Re:Semantic web is currently fragile technology by znu · 2006-07-18 18:36 · Score: 4, Insightful

The full semantic web scheme really ignores a lot of what the Internet has taught us about what technologies succeed. It's not about grand visions and long specifications, it's about simple stuff that solves real problems of limited scope. Look at RSS, for instance; it's about the simplest thing which could do the job it does.

I think we'll eventually realize most of the benefits of the semantic web, but it won't be a result of a grand vision imposed from the top down and implemented all at once. It'll probably be though increasing adoption of microformats, which don't try to classify and specify everything, and are implemented entirely using existing web standards.

--
This space unintentionally left unblank.
Re:A bad example: FreeDB by kthejoker · 2006-07-19 00:22 · Score: 5, Insightful

Ugh, this is the major misconception of proper Semantic Web implementation.

There are two user types of Semantic Web materia: the individual user and the group.

The individual user only cares about context. It's like a Proustian adventure for him. If he tags Slashdot as "blatherscyte" because that's how he views it, then that's valid. If he tags it as "cmdrTaco" because he is stalking Rob, then that's valid, too. And if he tags it as "monkey" because one time he was petting a monkey while he viewed the site, then that's valid, too. It's like the old saying, "Whether you think you can or think you can't, you're right." There are no wrong semantics for the individual user, because it is his context alone which defines the usefulness of a tag.

For this reason, the individual user should be allowed to tag freely and without limits, and also be able to edit or remove tags later.

----

Now for the group, they have a different goal. Context does them no good, because they don't have the same context. Their goal then is consensus. Take your problem at FreeDB. The simple solution is to let people vote on the accuracy of disputed tags. Or flag ones they view as incorrect, and then review those that meet a certain threshold for flagging. Basically, you want the group to filter out things that don't apply to the group, WHILE maintaining individual context.

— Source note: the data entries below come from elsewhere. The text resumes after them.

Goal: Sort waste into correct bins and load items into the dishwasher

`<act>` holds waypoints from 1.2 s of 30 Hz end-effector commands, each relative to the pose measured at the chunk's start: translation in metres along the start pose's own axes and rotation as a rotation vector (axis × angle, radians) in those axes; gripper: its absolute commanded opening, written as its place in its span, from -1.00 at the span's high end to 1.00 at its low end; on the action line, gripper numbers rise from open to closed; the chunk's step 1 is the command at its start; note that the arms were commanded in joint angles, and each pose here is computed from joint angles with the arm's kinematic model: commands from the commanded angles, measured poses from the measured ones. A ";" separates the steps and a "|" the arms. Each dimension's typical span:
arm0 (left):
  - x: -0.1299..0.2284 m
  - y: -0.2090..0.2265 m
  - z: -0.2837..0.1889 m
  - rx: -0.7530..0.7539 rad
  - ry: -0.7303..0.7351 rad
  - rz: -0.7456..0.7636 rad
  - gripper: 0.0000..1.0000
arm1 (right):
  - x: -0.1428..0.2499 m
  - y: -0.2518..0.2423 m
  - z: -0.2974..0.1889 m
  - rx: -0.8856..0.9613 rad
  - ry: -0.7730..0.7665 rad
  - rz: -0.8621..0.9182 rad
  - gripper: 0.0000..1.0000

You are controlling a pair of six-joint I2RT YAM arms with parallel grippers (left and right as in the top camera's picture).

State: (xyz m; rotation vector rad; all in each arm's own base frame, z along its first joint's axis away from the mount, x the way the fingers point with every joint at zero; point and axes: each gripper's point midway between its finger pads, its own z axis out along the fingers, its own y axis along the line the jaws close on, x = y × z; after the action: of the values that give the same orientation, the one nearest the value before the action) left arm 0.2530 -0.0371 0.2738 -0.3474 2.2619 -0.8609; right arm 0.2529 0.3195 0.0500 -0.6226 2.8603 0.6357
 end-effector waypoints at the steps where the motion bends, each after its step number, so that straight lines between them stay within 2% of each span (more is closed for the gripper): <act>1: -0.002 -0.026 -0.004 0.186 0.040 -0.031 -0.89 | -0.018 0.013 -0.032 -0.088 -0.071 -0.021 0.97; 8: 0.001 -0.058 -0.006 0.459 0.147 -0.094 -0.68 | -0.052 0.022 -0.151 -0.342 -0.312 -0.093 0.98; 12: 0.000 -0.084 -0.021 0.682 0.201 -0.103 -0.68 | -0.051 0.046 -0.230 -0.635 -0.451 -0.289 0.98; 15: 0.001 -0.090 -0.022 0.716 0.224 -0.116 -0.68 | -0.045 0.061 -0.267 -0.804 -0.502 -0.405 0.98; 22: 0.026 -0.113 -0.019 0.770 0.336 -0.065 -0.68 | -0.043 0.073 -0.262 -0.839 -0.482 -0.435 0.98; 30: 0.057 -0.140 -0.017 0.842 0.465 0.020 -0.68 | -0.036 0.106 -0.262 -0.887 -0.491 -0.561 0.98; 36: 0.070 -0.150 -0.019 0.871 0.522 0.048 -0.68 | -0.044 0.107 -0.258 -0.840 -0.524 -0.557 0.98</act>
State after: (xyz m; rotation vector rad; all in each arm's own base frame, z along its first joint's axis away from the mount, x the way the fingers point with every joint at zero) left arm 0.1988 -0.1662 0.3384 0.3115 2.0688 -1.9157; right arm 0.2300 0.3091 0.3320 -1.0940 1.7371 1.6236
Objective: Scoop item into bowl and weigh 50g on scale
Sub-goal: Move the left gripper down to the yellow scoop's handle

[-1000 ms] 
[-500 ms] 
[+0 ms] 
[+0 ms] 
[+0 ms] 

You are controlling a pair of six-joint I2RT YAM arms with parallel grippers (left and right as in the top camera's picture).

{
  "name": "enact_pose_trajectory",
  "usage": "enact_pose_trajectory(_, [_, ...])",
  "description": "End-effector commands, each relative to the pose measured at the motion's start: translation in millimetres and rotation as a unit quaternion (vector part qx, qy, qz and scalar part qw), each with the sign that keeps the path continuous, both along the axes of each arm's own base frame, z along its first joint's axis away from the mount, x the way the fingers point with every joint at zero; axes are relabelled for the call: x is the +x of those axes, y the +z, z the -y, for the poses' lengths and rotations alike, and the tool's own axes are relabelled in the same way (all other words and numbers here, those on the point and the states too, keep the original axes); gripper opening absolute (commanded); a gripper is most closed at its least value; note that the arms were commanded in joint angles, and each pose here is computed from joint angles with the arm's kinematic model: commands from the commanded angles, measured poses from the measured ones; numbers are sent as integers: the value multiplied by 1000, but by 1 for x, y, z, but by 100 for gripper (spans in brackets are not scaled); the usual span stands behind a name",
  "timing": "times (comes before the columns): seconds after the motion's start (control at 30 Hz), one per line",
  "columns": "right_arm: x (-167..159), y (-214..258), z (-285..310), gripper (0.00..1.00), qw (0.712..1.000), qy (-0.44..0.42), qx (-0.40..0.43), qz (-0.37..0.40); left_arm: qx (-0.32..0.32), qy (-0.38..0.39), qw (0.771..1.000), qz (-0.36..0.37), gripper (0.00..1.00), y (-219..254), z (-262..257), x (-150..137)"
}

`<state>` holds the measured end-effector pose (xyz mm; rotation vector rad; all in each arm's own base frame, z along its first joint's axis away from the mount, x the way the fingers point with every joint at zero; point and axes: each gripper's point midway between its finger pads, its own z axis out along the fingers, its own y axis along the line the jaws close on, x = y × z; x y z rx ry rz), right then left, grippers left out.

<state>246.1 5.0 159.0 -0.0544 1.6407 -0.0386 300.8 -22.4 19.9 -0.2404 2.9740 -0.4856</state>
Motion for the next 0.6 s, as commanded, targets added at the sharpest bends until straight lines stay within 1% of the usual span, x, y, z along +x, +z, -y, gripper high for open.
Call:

You don't delete the tags that the group has rejected - you just hide them from the person who has come to view the group tags.

I think this dichotomy of group vs. individual is what has gotten us into trouble with the Semantic Web. To use one example, I think delicious' big mistake was to show you "popular" tags for a given link. What that does is encourages you not to create your own tags, but instead just piggyback on popularity. Over time, this creates homogeny, which is great for the group, but not for the individual user. Sure, they can probably find that link again in a minimal amount of time, but if an individual tag might help them find it faster, but they shunned individual tags for groupthink, so much the worse for them.

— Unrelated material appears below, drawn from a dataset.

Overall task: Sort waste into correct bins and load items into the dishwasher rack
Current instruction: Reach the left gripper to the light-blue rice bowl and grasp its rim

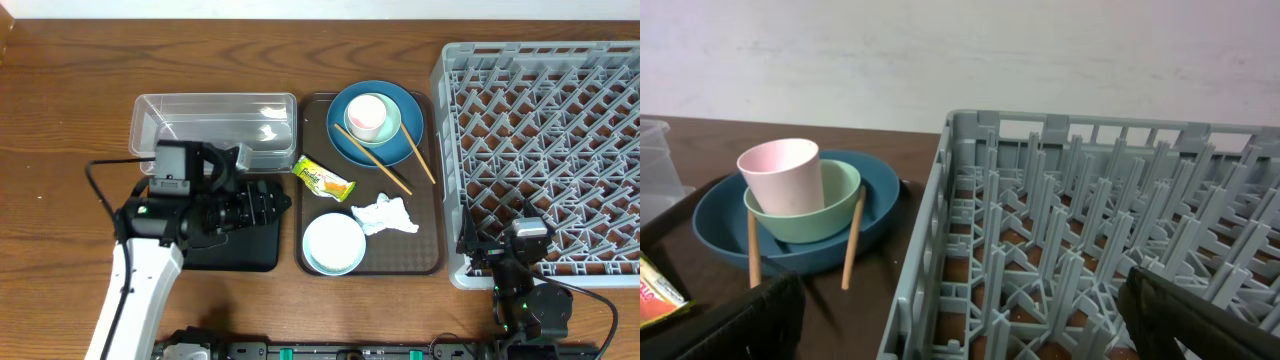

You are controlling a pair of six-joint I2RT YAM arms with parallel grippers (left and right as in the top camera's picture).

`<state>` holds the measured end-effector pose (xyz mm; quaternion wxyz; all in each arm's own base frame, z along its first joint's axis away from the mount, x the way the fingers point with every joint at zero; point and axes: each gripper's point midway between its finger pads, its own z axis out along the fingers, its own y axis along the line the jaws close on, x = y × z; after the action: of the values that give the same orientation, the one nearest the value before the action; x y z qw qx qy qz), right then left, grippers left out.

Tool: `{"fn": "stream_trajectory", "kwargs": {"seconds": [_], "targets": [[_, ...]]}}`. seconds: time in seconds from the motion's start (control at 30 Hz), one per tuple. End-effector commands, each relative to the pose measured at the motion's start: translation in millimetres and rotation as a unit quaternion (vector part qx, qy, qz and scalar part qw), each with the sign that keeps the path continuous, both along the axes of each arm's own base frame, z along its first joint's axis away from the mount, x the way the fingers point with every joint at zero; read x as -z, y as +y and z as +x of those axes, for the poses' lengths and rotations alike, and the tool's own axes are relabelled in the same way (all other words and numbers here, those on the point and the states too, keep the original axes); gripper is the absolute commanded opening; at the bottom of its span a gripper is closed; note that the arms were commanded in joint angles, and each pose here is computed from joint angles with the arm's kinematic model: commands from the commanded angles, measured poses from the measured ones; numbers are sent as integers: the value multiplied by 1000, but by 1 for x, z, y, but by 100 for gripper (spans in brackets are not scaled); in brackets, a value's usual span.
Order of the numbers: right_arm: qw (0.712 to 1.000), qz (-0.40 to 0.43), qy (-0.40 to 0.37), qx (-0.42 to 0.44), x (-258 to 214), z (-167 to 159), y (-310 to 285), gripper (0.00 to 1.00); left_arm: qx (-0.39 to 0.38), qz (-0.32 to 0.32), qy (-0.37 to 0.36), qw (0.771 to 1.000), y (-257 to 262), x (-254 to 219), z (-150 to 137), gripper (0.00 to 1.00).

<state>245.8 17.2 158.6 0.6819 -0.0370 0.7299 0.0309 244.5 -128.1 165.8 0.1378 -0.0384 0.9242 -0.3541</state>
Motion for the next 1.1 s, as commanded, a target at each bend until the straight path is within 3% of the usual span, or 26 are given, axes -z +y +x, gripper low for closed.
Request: {"fn": "stream_trajectory", "kwargs": {"seconds": [0.0,0.17,0.33,0.57,0.83,1.07], "targets": [[1000,-2,0,-2,1,0,1,99,-4,9,12,1000,-11,-3,-2,62],[1000,-2,0,-2,1,0,1,99,6,80,-8,997,-31,7,-8,61],[1000,-2,0,-2,1,0,1,99,66,115,-94,987,-79,2,-10,60],[1000,-2,0,-2,1,0,1,99,137,206,-229,942,-133,12,-10,58],[1000,-2,0,-2,1,0,1,99,206,256,-248,911,-165,53,-17,59],[1000,-2,0,-2,1,0,1,99,219,269,-237,907,-176,81,-12,60]]}}
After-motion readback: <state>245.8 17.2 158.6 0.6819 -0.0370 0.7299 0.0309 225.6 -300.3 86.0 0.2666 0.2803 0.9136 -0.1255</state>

And on the flipside if you don't provide proper weighting and trust metrics into your tagging system, you are opening yourself up to not only abuse and inappropriate behavior, but also to the "incompetence" mentioned in the article, which is not so much incompetence as a zero-filter. It's like reading Slashdot at -1. It's kind of a touchy-feely way to look at it, but in Web 2.0 thinking, it's bad to delete content; just filter it out instead. It's bad to censor opinions from the software side; let each user do their own stifling. Give the users complete control over the content, and they will find models that work. It's that simple.

The main problem with the Google guy's point is that philosophically, Google is more groupthink than individual user, because they're a search engine. They value consensus over context. In the future, perhaps they will value context a little bit more than they do. Until then, they have to stand where they stand, because they can't let context into their system. They've tried some clunky mechanisms to do so (Personal Search, anyone?) but until they get it right, the Semantic Web won't have any value to them.